Para entender el drama de la Otredad, Eduardo Galeano refiere una leyenda zapatista sobre la importancia de mirar a los demás, pero mirarlos de verdad, hasta descubrir sus abismos más profundos. Nos cuenta que hubo un tiempo en que los hombres no sabían qué hacer con sus ojos, ese don inexplicable que les había sido concedido por unos dioses un poco arbitrarios. Los hombres, por tanto, no sabían mirar; ciegos, atolondrados, hubieron de irrumpir en el festín perpetuo de las deidades, donde éstas, conscientes de su error, tuvieron que explicarles que los ojos servían para mirar el corazón de los otros, sus hermanos, pero también para mirarse a uno mismo.
Esta hermosa leyenda zapatista me sirve para ilustrar la cerrazón y el egoísmo que vivimos en la actualidad, dominados por las ansias individualistas del capitalismo. El pasado 2 de octubre se conmemoró (¿es justo decirlo así?) un aniversario más de la masacre perpetrada en la Plaza de las Tres Culturas, en Tlatelolco. Era 1968. El Estado había reprimido duramente a los estudiantes mexicanos. Asimismo, unos días antes (el 26 de septiembre) se recordó la desaparición forzada de los 43 estudiantes de la Escuela Normal Isidro Burgos de Ayotzinapa, Guerrero, en 2014, sin que hasta ahora sepamos de su paradero. Me parece que la evocación de ambos sucesos constituye una irrefutable batalla contra el olvido.
Hubo marchas en todo el país. Como era de esperarse, también se suscitaron pintas y destrozos. Nada nuevo. Como todos los años, los “ciudadanos ejemplares” condenaron los disturbios; deploraron que los manifestantes atentaran contra el patrimonio histórico de México; se desgarraron las vestiduras por las formas equívocas y poco convencionales de manifestarse.

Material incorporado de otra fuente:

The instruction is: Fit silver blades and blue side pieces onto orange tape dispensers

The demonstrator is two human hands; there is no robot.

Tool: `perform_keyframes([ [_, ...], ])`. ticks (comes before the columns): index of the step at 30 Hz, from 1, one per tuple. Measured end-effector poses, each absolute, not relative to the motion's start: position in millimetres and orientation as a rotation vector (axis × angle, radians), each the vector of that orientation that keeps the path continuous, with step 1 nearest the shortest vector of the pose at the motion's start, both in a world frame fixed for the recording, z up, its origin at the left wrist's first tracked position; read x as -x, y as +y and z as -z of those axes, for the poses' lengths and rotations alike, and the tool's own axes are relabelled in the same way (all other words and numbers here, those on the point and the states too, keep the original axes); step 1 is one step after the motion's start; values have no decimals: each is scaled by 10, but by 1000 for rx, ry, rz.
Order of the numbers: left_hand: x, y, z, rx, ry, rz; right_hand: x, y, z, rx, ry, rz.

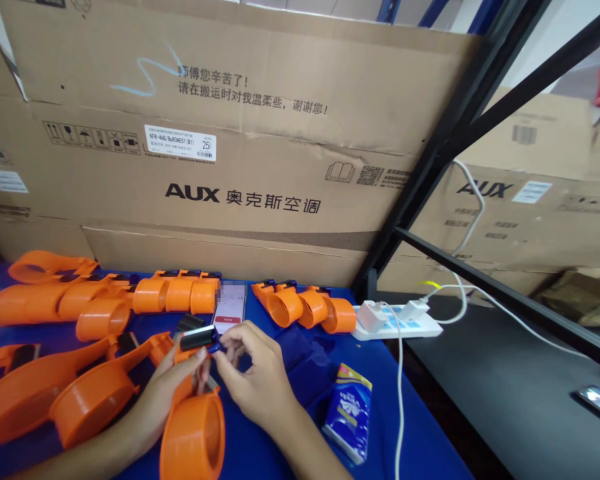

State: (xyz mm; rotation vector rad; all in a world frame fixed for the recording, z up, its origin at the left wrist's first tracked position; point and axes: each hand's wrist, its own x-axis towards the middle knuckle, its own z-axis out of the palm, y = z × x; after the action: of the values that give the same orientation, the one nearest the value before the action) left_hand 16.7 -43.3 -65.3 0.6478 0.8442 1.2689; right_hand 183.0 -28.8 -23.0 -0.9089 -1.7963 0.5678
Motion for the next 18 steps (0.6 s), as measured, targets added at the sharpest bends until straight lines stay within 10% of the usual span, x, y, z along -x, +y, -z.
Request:
perform_keyframes([
  [18,-176,-436,651,-581,796,-1297,-1843,-358,276,829,-2016,-149],
])
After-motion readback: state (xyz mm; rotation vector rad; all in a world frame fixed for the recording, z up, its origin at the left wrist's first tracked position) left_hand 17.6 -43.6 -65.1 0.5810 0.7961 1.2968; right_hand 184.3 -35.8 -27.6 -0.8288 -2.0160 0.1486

Escuché diatribas como las siguientes: “Por eso los desaparecieron, por revoltosos”. “Si los 43 estudiantes de Ayotzinapa ya están muertos, como tantos otros muertos anónimos que hay en el país, ¿por qué le siguen dando tanta importancia?”. “Nadie los va a apoyar con esas formas tan primitivas de exigir justicia”. No culpo la indolencia de los “ciudadanos ejemplares”. Pienso una y otra vez: “Es el sistema putrefacto el que habla por ellos”. ¿Opinarían así sí repararan en las noches de dolor y angustia que pasaron (y siguen pasando) los padres de los normalistas desaparecidos de Ayotzinapa? No lo creo.
Lo reconozco: en el fondo se trata de un fenómeno mucho más arraigado en la cultura mexicana: el clasismo. Estamos hablando de 43 estudiantes hijos de campesinos, esa entraña profunda, ignorada, por la que combatieron Zapata, Lucio Cabañas, el EZLN, los comuneros de Cherán. Un México ignoto, distante y a veces irritante. Irritante porque, hay que decirlo, resiste; un México con un sistema de valores muy distinto al que presupone el individualismo, la prepotencia y el materialismo del modus vivendi capitalista.
De ahí el carácter incómodo de las manifestaciones. Pero hay que gritarlo: “¡Nos hacen falta 43! ¡Nos hacen falta 43!” Una y otra vez. Y que el clamor retumbe más allá de los monumentos históricos, más allá de los quejidos lúgubres y pusilánimes de los “ciudadanos ejemplares”, más allá del olvido que, cual sombra gigantesca, se cierne sobre nosotros.
Hay que cultivar día a día la mirada, como soñaban los zapatistas, limpiarla de prejuicios infundados, acercarla con infinita comprensión hacia otras realidades históricas, extenderla a los dominios egoístas del sistema capitalista. Hacer bulla y danzar, que para eso se hizo la palabra.
Porque ningún gesto será vano mientras los padres de los estudiantes de Ayotzinapa sufran el agobio, la angustia y la tristeza de no encontrar a sus hijos. Ninguno.